DNA was extracted from whole blood using standard methods (Qiagen). All samples were genotyped for rs10830963 and 58 African American and Hispanic ancestry informative markers to test and correct for population stratification. Genotyping was performed using the Sequenom platform (Broad Institute, Cambridge, MA). Quality control steps excluded samples with <60% call rate and single nucleotide polymorphisms (SNPs) with <90% call rate, departure from Hardy-Weinberg equilibrium (P < 10−7), or minor allele frequency <1%. In-laboratory samples acquired since the original genotyping effort (n = 9) and samples that failed quality control in the previous round (n = 49) were whole-genome amplified and re-genotyped for all SNPs.

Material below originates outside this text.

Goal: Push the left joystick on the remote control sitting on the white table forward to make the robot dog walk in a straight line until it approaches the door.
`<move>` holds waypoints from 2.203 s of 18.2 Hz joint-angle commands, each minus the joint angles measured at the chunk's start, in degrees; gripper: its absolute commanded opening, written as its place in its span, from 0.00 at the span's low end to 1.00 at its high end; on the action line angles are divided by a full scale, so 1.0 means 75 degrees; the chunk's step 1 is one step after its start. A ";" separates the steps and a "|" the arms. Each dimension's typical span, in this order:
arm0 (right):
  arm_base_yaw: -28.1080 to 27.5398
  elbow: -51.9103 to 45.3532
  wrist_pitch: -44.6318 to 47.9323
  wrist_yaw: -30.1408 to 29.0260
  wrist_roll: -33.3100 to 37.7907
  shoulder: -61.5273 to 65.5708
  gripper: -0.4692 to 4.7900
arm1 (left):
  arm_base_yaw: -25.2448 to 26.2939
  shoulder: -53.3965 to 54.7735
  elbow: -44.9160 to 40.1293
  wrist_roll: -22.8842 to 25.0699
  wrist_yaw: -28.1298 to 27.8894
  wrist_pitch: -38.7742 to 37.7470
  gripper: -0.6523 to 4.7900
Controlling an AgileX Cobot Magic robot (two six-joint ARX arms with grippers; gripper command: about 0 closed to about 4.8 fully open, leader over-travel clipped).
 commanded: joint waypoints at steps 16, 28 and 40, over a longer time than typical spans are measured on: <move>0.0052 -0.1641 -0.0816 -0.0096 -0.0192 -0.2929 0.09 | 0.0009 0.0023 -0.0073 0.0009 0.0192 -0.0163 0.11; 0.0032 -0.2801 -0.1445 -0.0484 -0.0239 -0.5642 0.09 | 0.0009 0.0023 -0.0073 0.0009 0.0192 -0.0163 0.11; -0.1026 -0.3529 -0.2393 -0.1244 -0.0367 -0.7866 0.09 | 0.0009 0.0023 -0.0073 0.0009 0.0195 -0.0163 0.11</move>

Evaluation of Population Stratification
The smartpca feature in EIGENSTRAT software (25) was used to calculate principal components after merging with HapMap 3 CEU, YRI, ASW, and CHB populations, and outliers 4 SD from the mean of the CEU population in the first three principal components were removed. Concordance between self-reported “non-Hispanic white” ancestry and included samples of European ancestry was 90.6%.
Genetic association analyses were performed in PLINK (26), using an additive genetic model and adjusting for age, sex, and five significant principal components that capture ancestry information. The significance threshold was set at P = 0.05. No correction was performed for multiple phenotypes tested.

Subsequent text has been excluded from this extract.